Voyages en France mais aussi et surtout ailleurs, loin.
16 Avril 2007
Le parti du président Evo Morales vient de déposer une proposition à l'Assemblée constituante bolivienne, qui siège depuis mars dernier, exigeant que Coca-Cola renonce au mot "coca". Cette demande est justifiée, affirme avec humour le journaliste grec Taki dans l'hebdomadaire britannique The Spectator. Et la feuille de coca, dont le composant principal est la cocaïne, doit "retrouver sa dignité", ajoute-t-il.
"Je suis assez ignorant des symboles nationaux à l'exception des plus évidents : le fromage pour la France, le talon aiguille pour l'Italie, le Panzer pour l'Allemagne, etc. Mais, si un pays peut s'attribuer la feuille de coca comme emblème national, c'est bien la Bolivie.

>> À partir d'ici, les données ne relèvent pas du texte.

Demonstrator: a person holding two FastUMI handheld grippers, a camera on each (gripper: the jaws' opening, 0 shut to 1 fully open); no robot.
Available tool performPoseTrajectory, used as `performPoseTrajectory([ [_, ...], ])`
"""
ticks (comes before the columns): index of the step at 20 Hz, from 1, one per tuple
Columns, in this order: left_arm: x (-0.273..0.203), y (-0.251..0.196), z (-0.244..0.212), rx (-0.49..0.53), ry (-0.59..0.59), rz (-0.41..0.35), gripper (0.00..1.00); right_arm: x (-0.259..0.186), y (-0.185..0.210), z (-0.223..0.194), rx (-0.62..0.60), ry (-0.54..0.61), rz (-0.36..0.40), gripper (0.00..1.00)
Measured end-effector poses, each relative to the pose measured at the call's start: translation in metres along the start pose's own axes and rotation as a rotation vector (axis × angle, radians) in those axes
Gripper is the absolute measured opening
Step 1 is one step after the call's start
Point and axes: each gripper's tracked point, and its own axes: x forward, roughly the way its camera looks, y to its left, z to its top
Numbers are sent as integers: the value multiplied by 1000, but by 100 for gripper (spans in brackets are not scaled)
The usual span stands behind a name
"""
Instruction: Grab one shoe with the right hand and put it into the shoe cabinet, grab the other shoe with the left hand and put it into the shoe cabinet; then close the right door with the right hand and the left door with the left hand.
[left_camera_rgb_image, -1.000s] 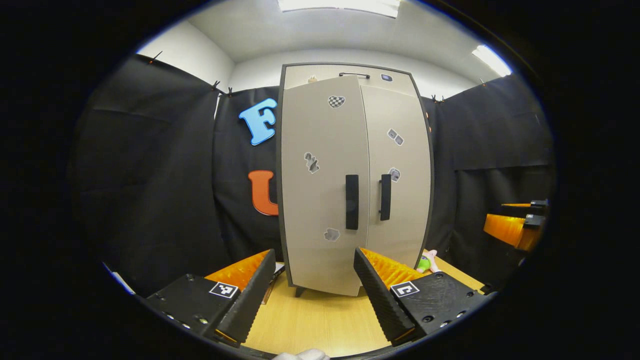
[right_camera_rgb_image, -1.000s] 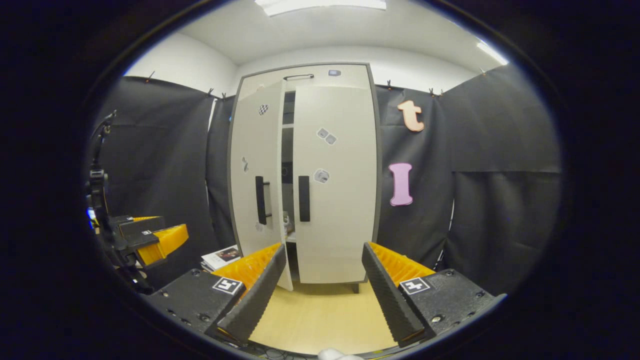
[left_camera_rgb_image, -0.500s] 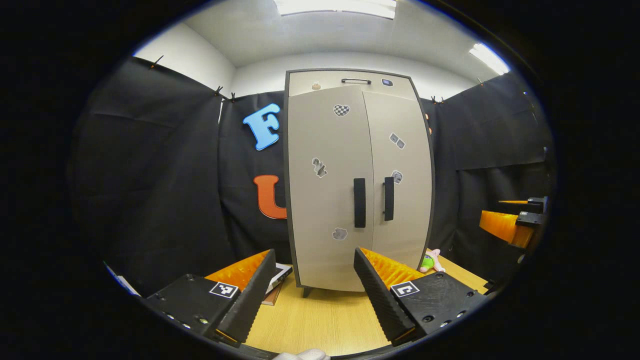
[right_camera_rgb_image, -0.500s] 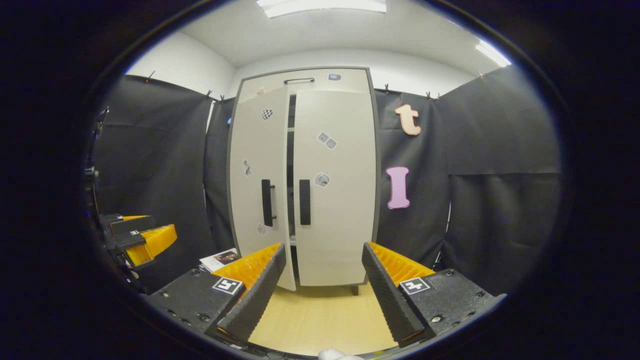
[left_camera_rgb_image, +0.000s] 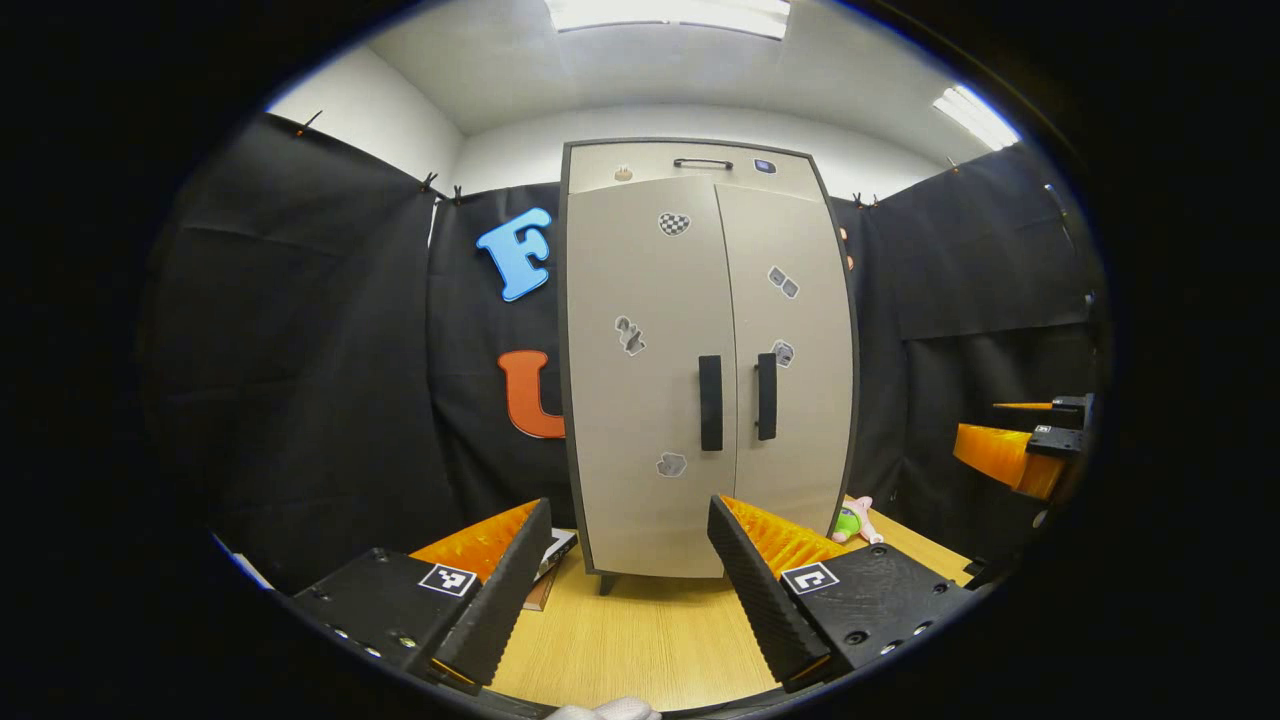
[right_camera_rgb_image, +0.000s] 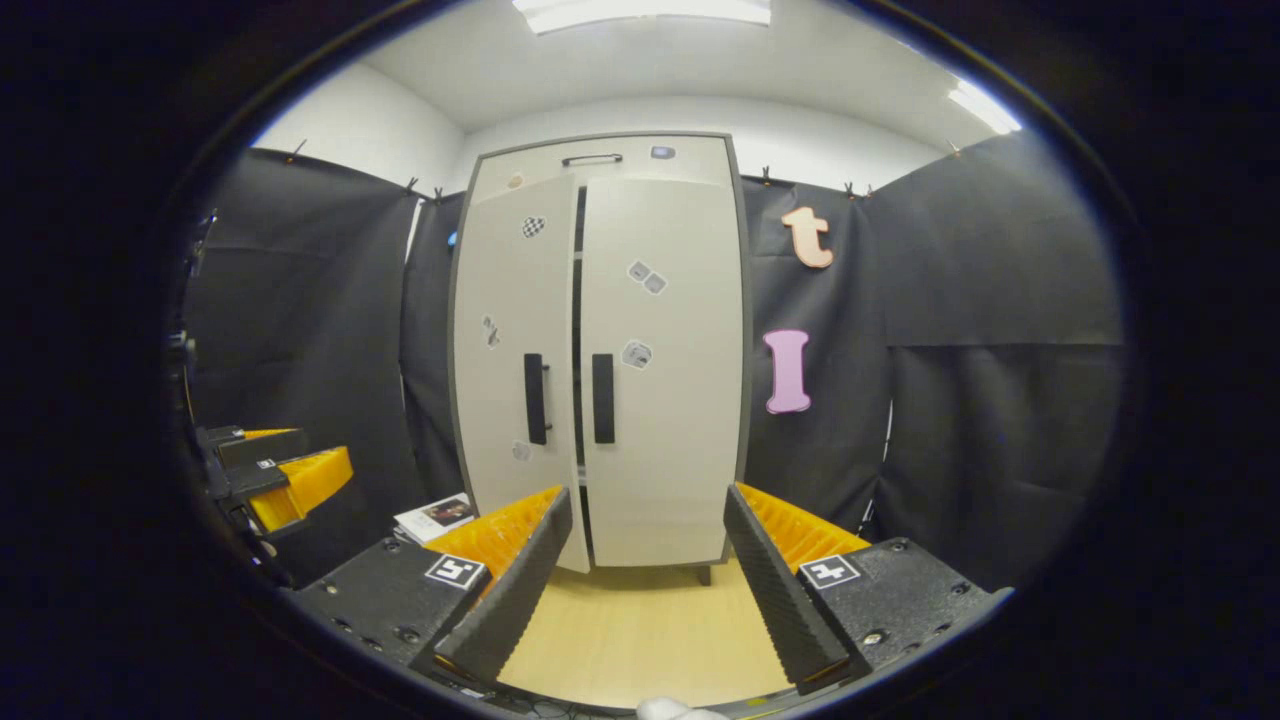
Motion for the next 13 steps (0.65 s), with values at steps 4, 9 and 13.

Même si Washington, évidemment, ne s'en réjouit pas."
L'Assemblée constituante envisage aussi d'inscrire la feuille de coca sur le drapeau bolivien à la place des rameaux d'olivier et de laurier qui y figurent actuellement. "Et qui sommes-nous pour les en empêcher ? Et qui est Coca-Cola pour dire que son produit est le plus authentique ?"
"Le sénateur bolivien Antonio Peredo m'a dit que la feuille de coca était un symbole sacré, le Tahuantinsuyo, qui fait référence à l'Empire inca. Ce qui signifie que l'entreprise Coca-cola utilise le patrimoine sacré bolivien comme label commercial pour pousser des millions de rustres à travers le monde à boire leur produit. En tant que Grec, je soutiens mes frères incas. Imaginez que Donald Trump utilise le Parthénon comme logo de sa société ! Ou que Madonna utilise le crucifix pour vendre ses vidéos ? (C'est d'ailleurs ce qu'elle fait). Institutionnaliser la feuille de coca permettrait d'en stopper l'exploitation par les grands méchants Yankees."
Et il conclut : "Par loyauté, Coca-Cola devrait reconnaître sa dette envers la feuille de coca et payer à la Bolivie des réparations pour avoir exploité son patrimoine."